Compared to echocardiography, which lacks detailed tissue characterization, and computed tomography (CT), which involves ionizing radiation and limited functional assessment, cardiac MRI is superior for pediatric patients requiring repeated imaging [5, 8]. In adults, Fyenbo et al. reported safe MRI with temporary external pacemakers in 44 patients, with minimal artifacts and no adverse events, using VOO mode and strict SAR limits [2]. Our case extends these findings to pediatrics, where smaller anatomies necessitated adjustments, such as precise lead placement and tailored pacing settings, to ensure safety and image quality [3, 6].

Pediatric patients present unique challenges for temporary pacing during MRI, including smaller venous anatomy requiring meticulous lead positioning and higher baseline heart rates necessitating customized pacing parameters [3, 7]. These factors, combined with limited pediatric-specific data on MRI-conditional devices, underscore the need for specialized protocols. Safety measures in our case included VOO pacing, SAR optimization below 2 W/kg, gauze insulation, and continuous real-time monitoring of hemodynamics and surface temperature using fiber-optic sensors, with no RF-induced heating detected [2, 4]. Institutional CIED protocols, involving pre-procedure EP consultations and real-time radiology coordination, ensured rigorous risk management [4, 7]. Unlike Kakarla et al., who used general anesthesia, our patient remained awake, reducing procedural complexity and resource use [1].

However, pediatric-specific data remain limited, and challenges include the need for specialized equipment and multidisciplinary expertise.

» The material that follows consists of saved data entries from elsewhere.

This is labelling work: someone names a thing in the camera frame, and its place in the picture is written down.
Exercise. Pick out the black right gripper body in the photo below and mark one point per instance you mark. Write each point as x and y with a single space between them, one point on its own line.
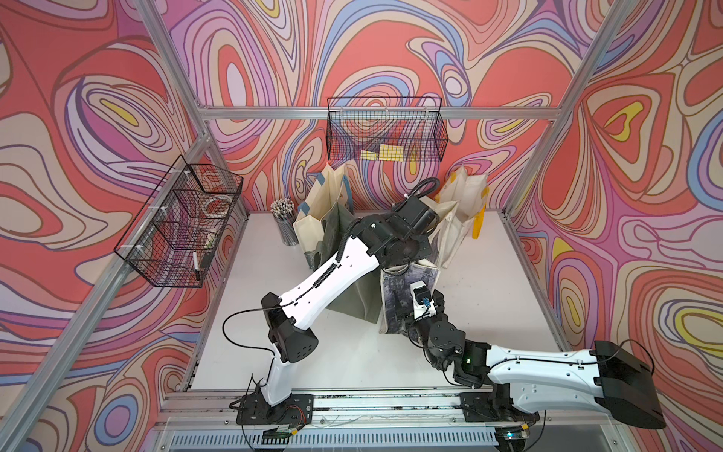
423 328

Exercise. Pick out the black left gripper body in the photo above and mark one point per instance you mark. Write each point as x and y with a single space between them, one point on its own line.
414 248

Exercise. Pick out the cream canvas bag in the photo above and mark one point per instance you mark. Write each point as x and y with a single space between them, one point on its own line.
396 281

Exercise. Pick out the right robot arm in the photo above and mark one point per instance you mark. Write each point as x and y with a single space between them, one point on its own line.
607 378

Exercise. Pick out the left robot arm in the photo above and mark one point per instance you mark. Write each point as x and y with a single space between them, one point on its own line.
291 315

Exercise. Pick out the yellow sticky note pad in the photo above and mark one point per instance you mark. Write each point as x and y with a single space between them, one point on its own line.
391 153

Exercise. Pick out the clear cup of pencils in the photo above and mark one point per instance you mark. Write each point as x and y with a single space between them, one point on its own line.
283 211

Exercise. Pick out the tape roll in basket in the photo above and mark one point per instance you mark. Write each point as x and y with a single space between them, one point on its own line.
216 206

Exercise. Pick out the white marker in basket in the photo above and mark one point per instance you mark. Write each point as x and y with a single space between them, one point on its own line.
196 265

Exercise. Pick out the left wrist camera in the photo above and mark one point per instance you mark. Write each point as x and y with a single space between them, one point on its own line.
413 216

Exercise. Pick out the cream bag with yellow handles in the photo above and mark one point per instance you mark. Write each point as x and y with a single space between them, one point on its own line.
461 206

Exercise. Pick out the cream bag with blue handles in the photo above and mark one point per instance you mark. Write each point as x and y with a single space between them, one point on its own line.
331 191

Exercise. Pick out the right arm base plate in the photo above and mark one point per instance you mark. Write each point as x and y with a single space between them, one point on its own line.
492 408

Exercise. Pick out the black wire basket, back wall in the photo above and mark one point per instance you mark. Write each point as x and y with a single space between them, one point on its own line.
358 125

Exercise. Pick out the black wire basket, wall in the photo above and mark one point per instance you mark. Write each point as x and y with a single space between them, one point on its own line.
358 125
159 242

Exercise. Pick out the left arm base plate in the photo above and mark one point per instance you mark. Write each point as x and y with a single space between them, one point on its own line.
252 410

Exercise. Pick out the black wire basket, left wall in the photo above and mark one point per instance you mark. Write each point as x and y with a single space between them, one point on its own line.
159 242

Future multi-center studies should validate MRI-conditional pacing systems across diverse pediatric populations, while the development of smaller, pediatric-specific devices could further reduce artifacts and enhance safety [6, 7].

Temporary transvenous external cardiac pacing combined with cardiac MRI offers a powerful diagnostic tool for pediatric patients with severe conduction abnormalities. This approach provides high-quality imaging with minimal artifacts, enabling accurate diagnosis while minimizing risks through rigorous safety protocols. Further research is required to standardize protocols and confirm safety across diverse pediatric populations.